Sequence-specific binding by transcription factors (TFs) interprets regulatory information encoded in the genome. Using recently published universal protein binding microarray (PBM) data on the in vitro DNA binding preferences of these proteins for all possible 8-base-pair sequences, we examined the evolutionary conservation and enrichment within putative regulatory regions of the binding sequences of a diverse library of 104 nonredundant mouse TFs spanning 22 different DNA-binding domain structural classes. We found that not only high affinity binding sites, but also numerous moderate and low affinity binding sites, are under negative selection in the mouse genome. These 8-mers occur preferentially in putative regulatory regions of the mouse genome, including CpG islands and non-exonic ultraconserved elements (UCEs). Of TFs whose PBM "bound" 8-mers are enriched within sets of tissue-specific UCEs, many are expressed in the same tissue(s) as the UCE-driven gene expression. Phylogenetically conserved motif occurrences of various TFs were also enriched in the noncoding sequence surrounding numerous gene sets corresponding to Gene Ontology categories and tissue-specific gene expression clusters, suggesting involvement in transcriptional regulation of those genes. Altogether, our results indicate that many of the sequences bound by these proteins in vitro, including lower affinity DNA sequences, are likely to be functionally important in vivo. This study not only provides an initial analysis of the potential regulatory associations of 104 mouse TFs, but also presents an approach for the functional analysis of TFs from any other metazoan genome as their DNA binding preferences are determined by PBMs or other technologies.
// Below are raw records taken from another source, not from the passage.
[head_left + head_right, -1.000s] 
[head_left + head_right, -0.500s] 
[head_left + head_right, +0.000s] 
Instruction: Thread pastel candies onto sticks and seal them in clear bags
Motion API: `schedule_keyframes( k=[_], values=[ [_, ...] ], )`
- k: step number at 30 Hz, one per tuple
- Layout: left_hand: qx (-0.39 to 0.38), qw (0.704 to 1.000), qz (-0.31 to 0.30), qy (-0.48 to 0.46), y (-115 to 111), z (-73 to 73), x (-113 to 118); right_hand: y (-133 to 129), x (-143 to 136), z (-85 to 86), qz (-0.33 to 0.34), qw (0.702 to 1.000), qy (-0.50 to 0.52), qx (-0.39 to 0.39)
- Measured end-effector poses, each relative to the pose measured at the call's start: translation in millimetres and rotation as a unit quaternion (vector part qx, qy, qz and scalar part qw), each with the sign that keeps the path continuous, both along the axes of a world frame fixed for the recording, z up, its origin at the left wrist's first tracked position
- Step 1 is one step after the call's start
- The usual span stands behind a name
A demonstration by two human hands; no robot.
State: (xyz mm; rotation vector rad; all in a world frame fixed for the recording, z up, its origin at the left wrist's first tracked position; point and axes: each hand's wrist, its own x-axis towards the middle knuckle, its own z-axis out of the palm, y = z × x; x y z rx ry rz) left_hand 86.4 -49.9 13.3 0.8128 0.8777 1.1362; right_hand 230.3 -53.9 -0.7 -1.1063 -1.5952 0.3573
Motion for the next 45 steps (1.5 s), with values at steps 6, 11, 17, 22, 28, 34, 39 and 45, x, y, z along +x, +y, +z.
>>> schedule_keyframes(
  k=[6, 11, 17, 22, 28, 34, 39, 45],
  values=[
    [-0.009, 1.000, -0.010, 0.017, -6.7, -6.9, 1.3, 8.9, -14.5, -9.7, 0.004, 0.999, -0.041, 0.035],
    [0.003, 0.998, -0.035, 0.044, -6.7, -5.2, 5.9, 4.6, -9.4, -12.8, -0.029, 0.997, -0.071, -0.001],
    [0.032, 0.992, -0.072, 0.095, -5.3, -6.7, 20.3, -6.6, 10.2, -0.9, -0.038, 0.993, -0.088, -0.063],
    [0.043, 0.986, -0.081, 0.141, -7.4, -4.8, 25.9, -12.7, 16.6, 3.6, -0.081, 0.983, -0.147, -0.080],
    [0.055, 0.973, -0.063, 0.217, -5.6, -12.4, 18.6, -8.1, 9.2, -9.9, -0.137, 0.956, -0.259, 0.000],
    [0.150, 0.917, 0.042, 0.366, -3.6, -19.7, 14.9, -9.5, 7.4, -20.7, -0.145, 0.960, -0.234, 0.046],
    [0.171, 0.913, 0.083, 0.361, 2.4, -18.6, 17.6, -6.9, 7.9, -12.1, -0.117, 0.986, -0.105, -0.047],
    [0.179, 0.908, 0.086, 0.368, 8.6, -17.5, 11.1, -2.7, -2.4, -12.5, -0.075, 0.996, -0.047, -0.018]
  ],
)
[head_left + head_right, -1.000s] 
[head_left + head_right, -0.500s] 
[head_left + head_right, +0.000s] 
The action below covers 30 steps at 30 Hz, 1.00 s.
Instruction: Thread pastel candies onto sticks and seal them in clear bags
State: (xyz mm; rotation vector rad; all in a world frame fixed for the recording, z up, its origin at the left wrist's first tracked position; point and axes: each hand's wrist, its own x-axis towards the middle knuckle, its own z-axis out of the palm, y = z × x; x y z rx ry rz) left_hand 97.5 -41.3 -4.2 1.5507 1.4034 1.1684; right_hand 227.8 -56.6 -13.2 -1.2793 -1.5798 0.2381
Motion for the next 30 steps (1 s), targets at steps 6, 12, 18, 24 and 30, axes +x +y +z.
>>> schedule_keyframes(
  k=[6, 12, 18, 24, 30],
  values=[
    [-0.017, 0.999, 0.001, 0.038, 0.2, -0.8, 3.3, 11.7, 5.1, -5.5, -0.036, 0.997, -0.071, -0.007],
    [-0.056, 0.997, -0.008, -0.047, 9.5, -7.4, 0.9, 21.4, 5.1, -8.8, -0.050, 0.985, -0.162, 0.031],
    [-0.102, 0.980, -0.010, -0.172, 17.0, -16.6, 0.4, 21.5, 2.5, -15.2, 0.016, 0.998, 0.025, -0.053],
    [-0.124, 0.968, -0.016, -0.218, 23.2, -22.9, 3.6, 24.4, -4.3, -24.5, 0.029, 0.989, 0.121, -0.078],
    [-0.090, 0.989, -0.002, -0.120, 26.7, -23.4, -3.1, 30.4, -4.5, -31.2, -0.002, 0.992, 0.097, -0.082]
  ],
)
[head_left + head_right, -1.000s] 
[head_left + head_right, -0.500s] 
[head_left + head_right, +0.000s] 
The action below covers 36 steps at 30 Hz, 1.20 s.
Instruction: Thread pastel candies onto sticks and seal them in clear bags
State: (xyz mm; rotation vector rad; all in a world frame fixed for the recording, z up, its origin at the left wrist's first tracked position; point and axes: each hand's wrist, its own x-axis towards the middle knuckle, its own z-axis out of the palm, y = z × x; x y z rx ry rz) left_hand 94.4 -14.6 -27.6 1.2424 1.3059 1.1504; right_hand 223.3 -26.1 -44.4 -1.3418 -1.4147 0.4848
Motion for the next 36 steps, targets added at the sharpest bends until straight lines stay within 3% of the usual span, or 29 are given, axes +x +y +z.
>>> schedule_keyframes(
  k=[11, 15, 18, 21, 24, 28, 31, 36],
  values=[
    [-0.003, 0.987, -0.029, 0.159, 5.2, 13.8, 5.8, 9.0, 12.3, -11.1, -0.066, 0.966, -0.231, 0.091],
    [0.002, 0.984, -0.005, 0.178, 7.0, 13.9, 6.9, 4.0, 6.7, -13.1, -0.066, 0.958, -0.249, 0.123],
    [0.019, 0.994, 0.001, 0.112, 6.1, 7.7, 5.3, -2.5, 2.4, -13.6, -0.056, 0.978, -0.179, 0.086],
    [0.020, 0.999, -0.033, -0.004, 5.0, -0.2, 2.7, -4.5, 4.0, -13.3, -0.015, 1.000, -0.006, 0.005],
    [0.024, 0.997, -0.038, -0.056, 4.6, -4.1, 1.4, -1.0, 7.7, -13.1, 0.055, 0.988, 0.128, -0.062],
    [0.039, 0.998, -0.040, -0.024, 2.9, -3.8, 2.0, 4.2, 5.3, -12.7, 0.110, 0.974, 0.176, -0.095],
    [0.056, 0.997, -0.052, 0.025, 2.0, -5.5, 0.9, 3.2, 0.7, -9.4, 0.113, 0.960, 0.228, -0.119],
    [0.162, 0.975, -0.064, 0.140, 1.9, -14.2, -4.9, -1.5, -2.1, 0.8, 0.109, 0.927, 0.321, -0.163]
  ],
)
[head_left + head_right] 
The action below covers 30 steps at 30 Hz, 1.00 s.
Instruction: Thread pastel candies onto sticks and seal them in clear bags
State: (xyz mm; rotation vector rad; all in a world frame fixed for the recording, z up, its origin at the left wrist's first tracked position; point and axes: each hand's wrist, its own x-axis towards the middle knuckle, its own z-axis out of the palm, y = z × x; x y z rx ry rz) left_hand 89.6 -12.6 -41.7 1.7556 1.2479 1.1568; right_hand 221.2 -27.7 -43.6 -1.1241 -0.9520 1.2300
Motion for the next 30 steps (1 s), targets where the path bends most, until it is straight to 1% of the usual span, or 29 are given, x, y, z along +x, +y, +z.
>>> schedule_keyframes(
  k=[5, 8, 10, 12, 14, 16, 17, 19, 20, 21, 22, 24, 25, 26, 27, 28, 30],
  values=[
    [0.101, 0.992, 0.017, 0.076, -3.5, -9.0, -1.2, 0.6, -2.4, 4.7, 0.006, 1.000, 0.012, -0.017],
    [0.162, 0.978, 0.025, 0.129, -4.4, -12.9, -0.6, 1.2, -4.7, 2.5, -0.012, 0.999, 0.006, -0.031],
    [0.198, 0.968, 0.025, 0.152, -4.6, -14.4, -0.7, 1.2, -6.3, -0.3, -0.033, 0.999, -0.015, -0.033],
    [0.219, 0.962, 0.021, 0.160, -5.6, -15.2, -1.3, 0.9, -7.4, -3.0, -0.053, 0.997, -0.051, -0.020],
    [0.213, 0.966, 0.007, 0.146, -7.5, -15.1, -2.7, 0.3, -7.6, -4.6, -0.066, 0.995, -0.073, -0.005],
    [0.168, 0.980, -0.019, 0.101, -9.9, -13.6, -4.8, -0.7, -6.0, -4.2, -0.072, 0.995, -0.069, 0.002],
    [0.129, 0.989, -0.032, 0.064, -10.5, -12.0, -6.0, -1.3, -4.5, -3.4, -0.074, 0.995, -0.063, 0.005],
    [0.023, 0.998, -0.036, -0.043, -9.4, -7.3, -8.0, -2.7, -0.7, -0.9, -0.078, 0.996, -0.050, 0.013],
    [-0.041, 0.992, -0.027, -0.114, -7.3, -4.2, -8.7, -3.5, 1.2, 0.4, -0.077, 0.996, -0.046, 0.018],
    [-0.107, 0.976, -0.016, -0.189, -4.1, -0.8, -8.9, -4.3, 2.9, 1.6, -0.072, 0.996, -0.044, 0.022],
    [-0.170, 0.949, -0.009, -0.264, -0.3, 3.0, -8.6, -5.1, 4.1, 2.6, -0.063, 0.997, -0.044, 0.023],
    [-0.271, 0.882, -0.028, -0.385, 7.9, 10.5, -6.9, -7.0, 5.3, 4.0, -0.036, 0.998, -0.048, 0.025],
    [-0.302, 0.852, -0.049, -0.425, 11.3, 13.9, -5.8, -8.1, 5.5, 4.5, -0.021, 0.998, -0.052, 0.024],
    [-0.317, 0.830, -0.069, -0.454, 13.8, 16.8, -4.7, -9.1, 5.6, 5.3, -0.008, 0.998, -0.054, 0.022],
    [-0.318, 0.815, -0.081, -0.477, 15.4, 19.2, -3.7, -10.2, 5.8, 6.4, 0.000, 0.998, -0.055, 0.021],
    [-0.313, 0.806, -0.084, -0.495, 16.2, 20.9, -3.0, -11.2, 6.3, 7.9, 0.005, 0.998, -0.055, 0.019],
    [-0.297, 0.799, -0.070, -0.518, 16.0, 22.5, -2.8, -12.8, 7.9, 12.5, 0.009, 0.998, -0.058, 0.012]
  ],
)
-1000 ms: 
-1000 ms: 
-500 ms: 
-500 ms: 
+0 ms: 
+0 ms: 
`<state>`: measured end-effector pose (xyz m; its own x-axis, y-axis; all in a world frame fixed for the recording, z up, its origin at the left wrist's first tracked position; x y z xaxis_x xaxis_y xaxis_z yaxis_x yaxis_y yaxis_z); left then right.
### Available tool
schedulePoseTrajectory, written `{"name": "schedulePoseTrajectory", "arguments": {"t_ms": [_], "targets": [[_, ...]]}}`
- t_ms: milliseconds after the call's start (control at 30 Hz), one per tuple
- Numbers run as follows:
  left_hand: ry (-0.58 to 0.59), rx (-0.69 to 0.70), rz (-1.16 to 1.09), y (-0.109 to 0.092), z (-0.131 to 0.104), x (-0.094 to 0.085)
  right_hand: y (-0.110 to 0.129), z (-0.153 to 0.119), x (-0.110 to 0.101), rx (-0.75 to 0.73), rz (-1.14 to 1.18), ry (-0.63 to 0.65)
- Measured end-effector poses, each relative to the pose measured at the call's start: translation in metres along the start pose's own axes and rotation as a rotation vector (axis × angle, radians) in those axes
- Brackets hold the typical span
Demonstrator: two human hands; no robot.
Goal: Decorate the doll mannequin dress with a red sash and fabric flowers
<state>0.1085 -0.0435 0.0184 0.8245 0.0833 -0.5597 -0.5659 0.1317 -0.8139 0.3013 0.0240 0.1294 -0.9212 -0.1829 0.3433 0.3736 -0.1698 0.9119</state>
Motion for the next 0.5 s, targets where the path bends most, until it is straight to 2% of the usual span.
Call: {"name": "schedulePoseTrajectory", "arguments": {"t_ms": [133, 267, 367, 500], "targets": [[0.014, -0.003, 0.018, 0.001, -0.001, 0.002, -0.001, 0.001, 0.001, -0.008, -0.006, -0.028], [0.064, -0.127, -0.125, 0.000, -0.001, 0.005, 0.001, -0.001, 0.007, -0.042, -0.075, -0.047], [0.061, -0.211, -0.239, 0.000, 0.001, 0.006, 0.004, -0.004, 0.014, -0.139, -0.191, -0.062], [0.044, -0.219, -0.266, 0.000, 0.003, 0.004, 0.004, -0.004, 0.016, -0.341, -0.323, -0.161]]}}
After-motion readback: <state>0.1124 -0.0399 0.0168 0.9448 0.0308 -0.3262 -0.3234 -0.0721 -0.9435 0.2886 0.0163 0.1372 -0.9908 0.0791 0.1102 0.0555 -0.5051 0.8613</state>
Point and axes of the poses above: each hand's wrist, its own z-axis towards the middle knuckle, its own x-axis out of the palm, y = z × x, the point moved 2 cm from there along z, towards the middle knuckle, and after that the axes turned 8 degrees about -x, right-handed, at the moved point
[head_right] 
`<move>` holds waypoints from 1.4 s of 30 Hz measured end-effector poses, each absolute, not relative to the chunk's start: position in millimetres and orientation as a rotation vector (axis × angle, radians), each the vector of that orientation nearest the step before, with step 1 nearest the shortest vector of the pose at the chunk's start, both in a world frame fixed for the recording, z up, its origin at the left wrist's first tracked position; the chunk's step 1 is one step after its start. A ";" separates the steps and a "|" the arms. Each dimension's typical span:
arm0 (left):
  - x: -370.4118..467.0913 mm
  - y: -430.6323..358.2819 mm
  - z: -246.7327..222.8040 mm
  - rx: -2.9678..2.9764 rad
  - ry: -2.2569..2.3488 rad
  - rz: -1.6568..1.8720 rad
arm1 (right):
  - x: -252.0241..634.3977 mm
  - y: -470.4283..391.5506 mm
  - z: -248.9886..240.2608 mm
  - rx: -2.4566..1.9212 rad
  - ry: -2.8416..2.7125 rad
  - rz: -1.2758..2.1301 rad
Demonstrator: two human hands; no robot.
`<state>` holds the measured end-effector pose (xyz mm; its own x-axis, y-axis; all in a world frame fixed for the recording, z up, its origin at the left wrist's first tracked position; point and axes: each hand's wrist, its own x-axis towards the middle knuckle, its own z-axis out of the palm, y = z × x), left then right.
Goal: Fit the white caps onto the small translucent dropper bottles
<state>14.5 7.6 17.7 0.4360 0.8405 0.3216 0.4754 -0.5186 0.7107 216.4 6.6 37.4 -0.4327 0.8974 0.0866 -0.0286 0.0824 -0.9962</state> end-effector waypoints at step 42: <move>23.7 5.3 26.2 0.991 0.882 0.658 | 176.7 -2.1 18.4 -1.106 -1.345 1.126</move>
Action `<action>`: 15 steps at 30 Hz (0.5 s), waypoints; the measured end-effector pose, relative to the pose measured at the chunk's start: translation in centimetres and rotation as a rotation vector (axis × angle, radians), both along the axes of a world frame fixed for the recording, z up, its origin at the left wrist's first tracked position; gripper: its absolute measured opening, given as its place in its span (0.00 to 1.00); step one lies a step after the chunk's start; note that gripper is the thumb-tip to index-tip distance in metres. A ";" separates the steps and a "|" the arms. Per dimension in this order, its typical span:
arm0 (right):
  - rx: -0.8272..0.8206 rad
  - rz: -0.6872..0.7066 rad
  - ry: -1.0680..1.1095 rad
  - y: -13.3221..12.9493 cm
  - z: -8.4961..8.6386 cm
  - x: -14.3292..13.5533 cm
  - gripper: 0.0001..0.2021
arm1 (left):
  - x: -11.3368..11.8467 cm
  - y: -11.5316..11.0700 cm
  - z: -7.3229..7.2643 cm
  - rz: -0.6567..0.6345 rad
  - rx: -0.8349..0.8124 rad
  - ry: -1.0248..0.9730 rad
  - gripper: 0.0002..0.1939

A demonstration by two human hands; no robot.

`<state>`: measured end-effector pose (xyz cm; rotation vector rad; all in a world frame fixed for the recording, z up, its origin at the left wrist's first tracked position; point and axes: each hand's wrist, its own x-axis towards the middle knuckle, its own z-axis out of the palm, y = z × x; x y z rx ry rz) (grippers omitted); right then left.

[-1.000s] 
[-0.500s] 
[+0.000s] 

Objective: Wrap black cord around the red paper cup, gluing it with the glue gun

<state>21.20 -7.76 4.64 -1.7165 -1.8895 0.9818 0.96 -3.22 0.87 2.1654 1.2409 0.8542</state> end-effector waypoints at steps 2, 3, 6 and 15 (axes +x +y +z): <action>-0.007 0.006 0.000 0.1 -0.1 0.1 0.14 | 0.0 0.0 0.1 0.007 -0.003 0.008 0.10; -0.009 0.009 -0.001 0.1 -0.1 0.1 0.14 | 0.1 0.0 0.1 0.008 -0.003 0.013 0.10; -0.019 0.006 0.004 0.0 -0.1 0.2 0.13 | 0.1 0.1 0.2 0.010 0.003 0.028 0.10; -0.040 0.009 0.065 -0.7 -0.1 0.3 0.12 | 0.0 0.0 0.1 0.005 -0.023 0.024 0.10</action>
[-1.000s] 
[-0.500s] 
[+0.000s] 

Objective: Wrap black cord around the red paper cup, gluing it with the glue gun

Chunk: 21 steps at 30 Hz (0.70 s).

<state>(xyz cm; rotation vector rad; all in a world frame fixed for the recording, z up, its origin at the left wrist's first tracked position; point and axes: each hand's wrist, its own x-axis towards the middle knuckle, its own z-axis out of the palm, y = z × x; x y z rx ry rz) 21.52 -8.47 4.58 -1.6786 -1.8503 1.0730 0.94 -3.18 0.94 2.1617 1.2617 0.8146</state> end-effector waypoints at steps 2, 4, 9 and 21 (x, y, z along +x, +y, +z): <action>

转录因子(TFs)通过序列特异性结合来解释基因组中编码的调控信息。利用最近发表的关于这些蛋白质在体外对所有可能的 8 碱基对序列的 DNA 结合偏好的通用蛋白质结合微阵列(PBM)数据,我们研究了跨越 22 个不同 DNA 结合域结构类别的 104 种非冗余小鼠 TF 的多样化文库的结合序列在假定的调控区域中的进化保守性和富集。我们发现,不仅高亲和力结合位点,而且许多中等和低亲和力结合位点,在小鼠基因组中都受到负选择。这些 8 -mer 优先出现在小鼠基因组的假定调控区域,包括 CpG 岛和非外显子超保守元件(UCEs)。在 PBM“结合”8-mer 的 TF 中,其富集在组织特异性 UCE 集合内的,许多在与 UCE 驱动的基因表达相同的组织中表达。各种 TF 的系统发育保守基序发生也在与基因本体论类别和组织特异性基因表达簇相对应的许多基因集的周围非编码序列中富集,表明它们参与了这些基因的转录调控。总之,我们的结果表明,这些蛋白质在体外结合的许多序列,包括低亲和力 DNA 序列,在体内可能具有重要的功能。这项研究不仅对 104 种小鼠 TF 的潜在调控关联进行了初步分析,而且还提出了一种方法,用于分析任何其他后生动物基因组中的 TF 的功能,因为它们的 DNA 结合偏好是通过 PBM 或其他技术确定的。